ALL the second-hand smoke!! Also, this was my car seat:
I’m so glad that things have changed so much for the better for LGBTQ+ youth. I remember one of my classmates tried to kill himself for being gay. Thankfully, he’s survived and has a longtime partner (maybe husband now, I haven’t kept up). Also, a few years ago, the valedictorian at my nephew’s high school graduation was transgender, which I know would’ve blown the mind of me and my fellow classmates in the 1980s. As would have bringing a same-sex date to the prom too. Again, glad we’ve improved in this regard.
Zoe Bell got paid for what you did in high school. That’s amazing. I wish I had childhood memories like that.
Getting stage fright at a German language contest. Freshman year: High school.
Like yesteryear, I just remember the first line.
Der frosch sitzt in die rohre.
Late to the party, and many things that come to mind were either similar to things you brought up, thegue, or mentioned in comments. The dad driving a ridiculous amount of hours on a family vacation, falling asleep and nearly getting into a fatal car accident happened in my family as well. Before I was born, my dad fell asleep and nearly drove off a cliff on the way to the Ozarks. A car honked at him and woke him up, saving the lives of my dad and my older siblings, and allowing for me to eventually exist. And heaven forbid if moms were allowed to drive. Why didn’t it always have to be dad driving? And I think having a beer in hand while doing it was also a thing, as I’ve talked to other people that remember that as a regular occurrence from their childhood.
We had a smoking area in high school as well. It was nicknamed “The Pit”. I didn’t smoke but I hung out there with friends on occasion. There was always a guy there in a jean jacket with a Molly Hatchet insignia on the back that I thought was cool. He eventually became a born again Christian and I got to know him in college.

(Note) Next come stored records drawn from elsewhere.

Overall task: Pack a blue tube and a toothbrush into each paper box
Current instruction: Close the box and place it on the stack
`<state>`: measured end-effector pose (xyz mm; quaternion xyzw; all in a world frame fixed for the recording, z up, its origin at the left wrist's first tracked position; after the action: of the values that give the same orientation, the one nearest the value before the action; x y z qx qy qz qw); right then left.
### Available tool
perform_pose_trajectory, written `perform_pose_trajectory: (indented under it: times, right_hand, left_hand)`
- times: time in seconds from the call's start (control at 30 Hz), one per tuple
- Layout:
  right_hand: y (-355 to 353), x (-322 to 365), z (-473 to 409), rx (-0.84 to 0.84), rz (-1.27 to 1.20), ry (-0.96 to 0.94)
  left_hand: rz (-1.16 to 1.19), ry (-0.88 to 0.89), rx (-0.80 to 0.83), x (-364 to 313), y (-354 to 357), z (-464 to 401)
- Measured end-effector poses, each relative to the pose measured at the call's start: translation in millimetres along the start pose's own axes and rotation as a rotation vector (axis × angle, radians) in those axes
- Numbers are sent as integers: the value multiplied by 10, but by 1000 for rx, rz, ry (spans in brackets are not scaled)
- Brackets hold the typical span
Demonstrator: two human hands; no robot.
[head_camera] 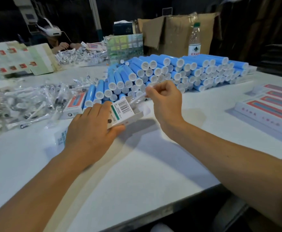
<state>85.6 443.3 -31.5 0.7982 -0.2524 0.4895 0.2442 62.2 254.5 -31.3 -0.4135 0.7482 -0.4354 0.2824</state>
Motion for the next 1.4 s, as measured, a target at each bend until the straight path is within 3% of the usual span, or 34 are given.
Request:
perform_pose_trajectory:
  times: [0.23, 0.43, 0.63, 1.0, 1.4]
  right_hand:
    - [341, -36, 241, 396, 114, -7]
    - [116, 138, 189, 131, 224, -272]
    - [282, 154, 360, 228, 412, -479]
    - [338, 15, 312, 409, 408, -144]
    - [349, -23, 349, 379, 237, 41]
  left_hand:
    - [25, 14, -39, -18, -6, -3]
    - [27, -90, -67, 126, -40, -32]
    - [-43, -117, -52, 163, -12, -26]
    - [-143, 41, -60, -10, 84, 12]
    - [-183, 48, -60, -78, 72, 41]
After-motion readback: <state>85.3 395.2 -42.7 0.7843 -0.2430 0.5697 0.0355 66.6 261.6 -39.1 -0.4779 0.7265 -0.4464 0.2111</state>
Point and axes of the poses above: each hand's wrist, its own z-axis away from the middle knuckle, its own y-axis out of the palm, x = y × z, the point moved 5 cm from there along -z, towards the middle knuckle, and after that the axes turned 3 degrees about -y, right-handed, at the moved point
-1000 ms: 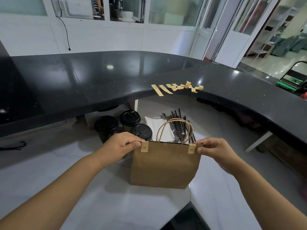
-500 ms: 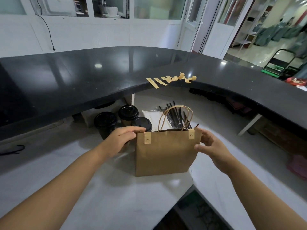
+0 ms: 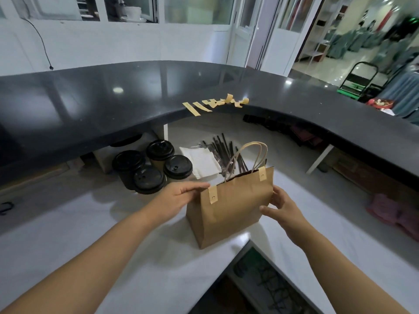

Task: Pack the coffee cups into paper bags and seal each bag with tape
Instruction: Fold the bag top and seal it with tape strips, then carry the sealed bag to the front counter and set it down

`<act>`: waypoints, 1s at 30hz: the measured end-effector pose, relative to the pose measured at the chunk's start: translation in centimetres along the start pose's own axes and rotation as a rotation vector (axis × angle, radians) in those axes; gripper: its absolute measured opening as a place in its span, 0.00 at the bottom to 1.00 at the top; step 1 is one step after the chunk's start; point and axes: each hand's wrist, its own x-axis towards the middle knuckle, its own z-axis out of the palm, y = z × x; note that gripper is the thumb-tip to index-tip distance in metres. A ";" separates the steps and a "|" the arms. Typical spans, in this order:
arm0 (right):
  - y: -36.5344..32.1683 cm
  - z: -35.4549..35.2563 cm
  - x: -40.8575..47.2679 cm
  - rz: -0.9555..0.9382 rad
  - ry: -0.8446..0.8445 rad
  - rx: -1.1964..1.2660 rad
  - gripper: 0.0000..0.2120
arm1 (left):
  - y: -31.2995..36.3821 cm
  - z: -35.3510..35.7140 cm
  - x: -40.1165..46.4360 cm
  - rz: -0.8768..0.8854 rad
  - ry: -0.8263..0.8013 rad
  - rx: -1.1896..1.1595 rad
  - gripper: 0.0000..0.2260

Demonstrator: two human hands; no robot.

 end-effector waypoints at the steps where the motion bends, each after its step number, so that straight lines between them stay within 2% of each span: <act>1: 0.3 -0.6 0.0 0.006 0.008 -0.002 0.31 | 0.1 0.8 0.1 -0.002 -0.003 0.007 0.14; 8: 2.1 -4.8 -1.6 0.035 0.095 -0.024 0.44 | 1.1 7.1 1.0 0.000 -0.016 0.000 0.14; 16: 4.3 -8.5 -3.8 0.119 0.074 -0.049 0.42 | 2.6 14.8 1.9 -0.032 0.043 -0.001 0.14; 22: 5.2 -10.3 -5.0 0.143 0.053 -0.045 0.36 | 3.9 19.0 2.6 -0.066 0.058 0.079 0.14; 26: 6.1 -11.1 -6.0 0.146 0.047 -0.017 0.33 | 4.1 20.3 2.3 -0.085 0.091 0.051 0.14; 30: 7.0 -10.9 -7.0 0.165 0.039 -0.045 0.29 | 4.3 21.3 1.7 -0.198 0.090 -0.036 0.16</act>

Kids being left unattended and unwatched was a thing for sure. My mom would take my little sister and I to the mall and just leave us at a pet store for a hour or two while she shopped. Once when I was around 7, she let us hang out at a fountain inside the mall. My sister and I walked into the fountain and began taking coins out of it. My mom came back, saw we were soaking wet, connected the dots and made us put all the coins back.